Sunday, 8 March 2015
This article is written by the Charity Commission Outreach team, in celebration of International Women's Day.
Trustees’ Week is into its sixth year, each having built on the success of the last by showcasing the great work of trustees and highlighting the opportunities for people from all walks of life to get involved and make a difference.
The call for charities to consider the benefits of increasing the diversity of their trustee board has been a consistent message of the campaign. A diverse trustee board is more likely to contain a range of skills and experience than a board which is more narrowly based. Where trustees are recruited from a wide range of backgrounds, we believe that the governance arrangements of the charity will benefit.
Unsurprisingly, in comparison to the private sector we have a good story to tell about the diversity on boards.

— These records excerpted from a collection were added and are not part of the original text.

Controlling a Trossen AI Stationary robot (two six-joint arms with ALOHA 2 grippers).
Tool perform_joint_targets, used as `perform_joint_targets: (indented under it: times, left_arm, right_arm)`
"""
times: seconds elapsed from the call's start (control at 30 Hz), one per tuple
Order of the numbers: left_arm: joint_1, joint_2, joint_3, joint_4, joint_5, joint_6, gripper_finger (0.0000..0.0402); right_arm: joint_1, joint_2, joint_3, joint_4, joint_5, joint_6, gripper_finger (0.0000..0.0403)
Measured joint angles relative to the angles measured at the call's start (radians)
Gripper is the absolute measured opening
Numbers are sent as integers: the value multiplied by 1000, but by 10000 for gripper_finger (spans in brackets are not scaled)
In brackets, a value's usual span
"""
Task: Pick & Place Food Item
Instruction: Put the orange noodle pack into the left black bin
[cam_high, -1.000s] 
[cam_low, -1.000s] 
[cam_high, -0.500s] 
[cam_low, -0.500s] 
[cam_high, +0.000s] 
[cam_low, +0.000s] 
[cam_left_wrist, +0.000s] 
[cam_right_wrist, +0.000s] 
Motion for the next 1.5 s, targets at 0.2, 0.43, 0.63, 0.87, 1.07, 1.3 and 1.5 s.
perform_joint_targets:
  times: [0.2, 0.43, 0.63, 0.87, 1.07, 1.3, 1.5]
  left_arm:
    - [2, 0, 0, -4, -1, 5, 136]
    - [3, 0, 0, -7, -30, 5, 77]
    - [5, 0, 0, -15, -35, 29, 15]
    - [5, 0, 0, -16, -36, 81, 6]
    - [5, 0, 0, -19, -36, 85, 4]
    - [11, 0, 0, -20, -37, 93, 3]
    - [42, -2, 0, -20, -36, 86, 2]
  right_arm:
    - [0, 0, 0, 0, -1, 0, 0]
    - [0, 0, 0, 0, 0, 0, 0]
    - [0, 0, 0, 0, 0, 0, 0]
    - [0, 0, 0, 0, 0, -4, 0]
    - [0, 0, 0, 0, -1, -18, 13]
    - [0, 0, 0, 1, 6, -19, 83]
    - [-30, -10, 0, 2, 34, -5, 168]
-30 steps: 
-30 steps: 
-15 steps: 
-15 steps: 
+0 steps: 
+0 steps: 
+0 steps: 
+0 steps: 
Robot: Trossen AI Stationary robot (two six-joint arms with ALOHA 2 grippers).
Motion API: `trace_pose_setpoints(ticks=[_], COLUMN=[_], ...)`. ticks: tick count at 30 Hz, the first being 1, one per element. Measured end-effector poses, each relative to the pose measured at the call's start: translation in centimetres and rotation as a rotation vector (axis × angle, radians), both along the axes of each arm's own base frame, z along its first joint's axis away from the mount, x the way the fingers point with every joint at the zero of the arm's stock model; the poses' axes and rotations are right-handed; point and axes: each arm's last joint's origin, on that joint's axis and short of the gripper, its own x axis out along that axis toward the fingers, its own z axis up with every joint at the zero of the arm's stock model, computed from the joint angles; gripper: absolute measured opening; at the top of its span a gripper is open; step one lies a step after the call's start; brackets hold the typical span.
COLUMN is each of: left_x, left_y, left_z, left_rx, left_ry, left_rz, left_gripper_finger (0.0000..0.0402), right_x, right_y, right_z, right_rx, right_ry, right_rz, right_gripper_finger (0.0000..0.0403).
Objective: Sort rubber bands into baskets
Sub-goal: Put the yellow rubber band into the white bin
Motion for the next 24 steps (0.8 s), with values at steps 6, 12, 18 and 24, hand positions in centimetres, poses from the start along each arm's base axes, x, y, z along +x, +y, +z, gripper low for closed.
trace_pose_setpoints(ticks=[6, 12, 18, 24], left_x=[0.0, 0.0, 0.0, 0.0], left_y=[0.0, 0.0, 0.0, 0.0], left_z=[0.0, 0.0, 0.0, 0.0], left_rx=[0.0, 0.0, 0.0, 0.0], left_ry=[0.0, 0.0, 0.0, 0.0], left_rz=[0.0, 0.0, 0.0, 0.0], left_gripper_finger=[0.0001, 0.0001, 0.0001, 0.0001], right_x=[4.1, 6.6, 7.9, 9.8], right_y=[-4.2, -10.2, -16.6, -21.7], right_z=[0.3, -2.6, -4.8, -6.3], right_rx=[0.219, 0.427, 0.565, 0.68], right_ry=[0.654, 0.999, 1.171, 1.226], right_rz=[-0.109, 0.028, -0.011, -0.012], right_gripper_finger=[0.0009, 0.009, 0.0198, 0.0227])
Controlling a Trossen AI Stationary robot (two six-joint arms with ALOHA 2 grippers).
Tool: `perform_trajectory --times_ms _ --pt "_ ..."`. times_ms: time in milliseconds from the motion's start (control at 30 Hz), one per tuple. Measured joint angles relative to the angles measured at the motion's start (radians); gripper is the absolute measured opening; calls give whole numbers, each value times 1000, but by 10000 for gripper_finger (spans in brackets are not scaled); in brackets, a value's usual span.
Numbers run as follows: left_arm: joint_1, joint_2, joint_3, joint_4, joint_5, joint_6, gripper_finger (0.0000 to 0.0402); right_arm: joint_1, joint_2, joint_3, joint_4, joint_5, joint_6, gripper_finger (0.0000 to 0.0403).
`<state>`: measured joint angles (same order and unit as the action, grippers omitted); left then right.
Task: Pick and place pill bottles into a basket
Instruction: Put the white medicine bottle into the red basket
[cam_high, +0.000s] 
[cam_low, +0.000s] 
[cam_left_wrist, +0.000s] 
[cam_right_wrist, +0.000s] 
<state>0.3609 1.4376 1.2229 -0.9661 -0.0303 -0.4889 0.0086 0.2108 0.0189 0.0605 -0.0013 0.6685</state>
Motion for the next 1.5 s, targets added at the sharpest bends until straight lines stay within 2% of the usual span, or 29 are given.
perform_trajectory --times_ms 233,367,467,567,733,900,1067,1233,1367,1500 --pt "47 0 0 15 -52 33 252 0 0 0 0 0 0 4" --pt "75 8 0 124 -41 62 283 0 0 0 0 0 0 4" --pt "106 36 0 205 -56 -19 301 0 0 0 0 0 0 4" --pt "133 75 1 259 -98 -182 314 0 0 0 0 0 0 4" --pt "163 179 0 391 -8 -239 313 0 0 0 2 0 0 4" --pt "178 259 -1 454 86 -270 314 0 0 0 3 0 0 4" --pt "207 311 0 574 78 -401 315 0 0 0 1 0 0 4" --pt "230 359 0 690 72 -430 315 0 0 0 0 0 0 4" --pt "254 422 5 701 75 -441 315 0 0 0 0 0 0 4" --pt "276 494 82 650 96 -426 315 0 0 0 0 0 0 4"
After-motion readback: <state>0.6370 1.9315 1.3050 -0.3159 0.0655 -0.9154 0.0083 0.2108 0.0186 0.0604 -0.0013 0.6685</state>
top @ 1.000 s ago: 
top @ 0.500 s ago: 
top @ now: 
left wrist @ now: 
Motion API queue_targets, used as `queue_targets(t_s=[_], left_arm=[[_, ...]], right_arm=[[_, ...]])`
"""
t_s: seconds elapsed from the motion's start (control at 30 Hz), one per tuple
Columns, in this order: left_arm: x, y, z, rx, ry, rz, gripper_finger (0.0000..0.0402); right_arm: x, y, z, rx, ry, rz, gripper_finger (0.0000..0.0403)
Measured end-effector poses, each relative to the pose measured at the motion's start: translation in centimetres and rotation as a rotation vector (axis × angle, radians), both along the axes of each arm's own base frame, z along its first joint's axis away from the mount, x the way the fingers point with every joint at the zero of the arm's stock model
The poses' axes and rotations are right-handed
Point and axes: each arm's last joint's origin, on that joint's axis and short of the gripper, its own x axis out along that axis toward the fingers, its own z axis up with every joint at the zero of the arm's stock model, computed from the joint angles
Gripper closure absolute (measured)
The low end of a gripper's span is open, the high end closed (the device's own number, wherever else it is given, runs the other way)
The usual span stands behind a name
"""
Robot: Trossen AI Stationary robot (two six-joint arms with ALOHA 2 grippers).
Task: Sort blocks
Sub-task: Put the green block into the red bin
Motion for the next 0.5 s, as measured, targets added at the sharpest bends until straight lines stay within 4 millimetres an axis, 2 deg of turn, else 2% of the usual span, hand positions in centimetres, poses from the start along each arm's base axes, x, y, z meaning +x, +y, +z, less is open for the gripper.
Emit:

However various pieces of research over the last five years have shown that there is still room for improvement; room to increase the number of trustees that have a disability, that come from an ethnic background, that are women, and the number of younger people.
Out of all these, the headline figure for the balance of men and women on boards is the most encouraging – recent research put that figure at 48% of trustees are female, and 52% are male.
International Women’s Day is a time to recognise the position the sector is in and to showcase the great work of female trustees.
But it is also an opportunity to encourage more women to step forward and more trustee boards to reflect on how diverse they are. Despite the encouraging headline figure, when we look more closely it becomes apparent that although some sub-sectors do have balanced boards others still have room for improvement.
According to an NCVO almanac, health charities and village halls had the most equal split of male and female trustees. However, out of eighteen sub-sectors only four had more female trustees than male trustees. Take a moment to think about who sits on your board. Could it be more balanced?
If the answer is yes then there may be some simple changes you can make to the way you recruit your trustees.
A study by the Institute of Philanthropy found that around half of trustees are appointed through personal recommendations which can lead to recruitment from a narrow pool. There are a number of services that can assist charities in their search for trustees; broadening the pool and finding those that will have the right skills and will make the best fit for the charity.
Achieving greater diversity at board level may include having some trustees from parts of the community which have traditionally not played a large part in the charity. This is not about imposing modern values on traditional charities, but about trustees putting the interests of the charity first by establishing effective governance.
If your answer was yes - your board should be better balanced, then some of the supporters of Trustees' Week may be able to help: Getting on Board and Reach Volunteering both offer services to help match a charity with a new trustee.
This year’s theme for International Women’s Day is #MakeItHappen; encouraging effective action for advancing and recognising women. Take time to reflect on the make-up of your trustee board and whether it could be better.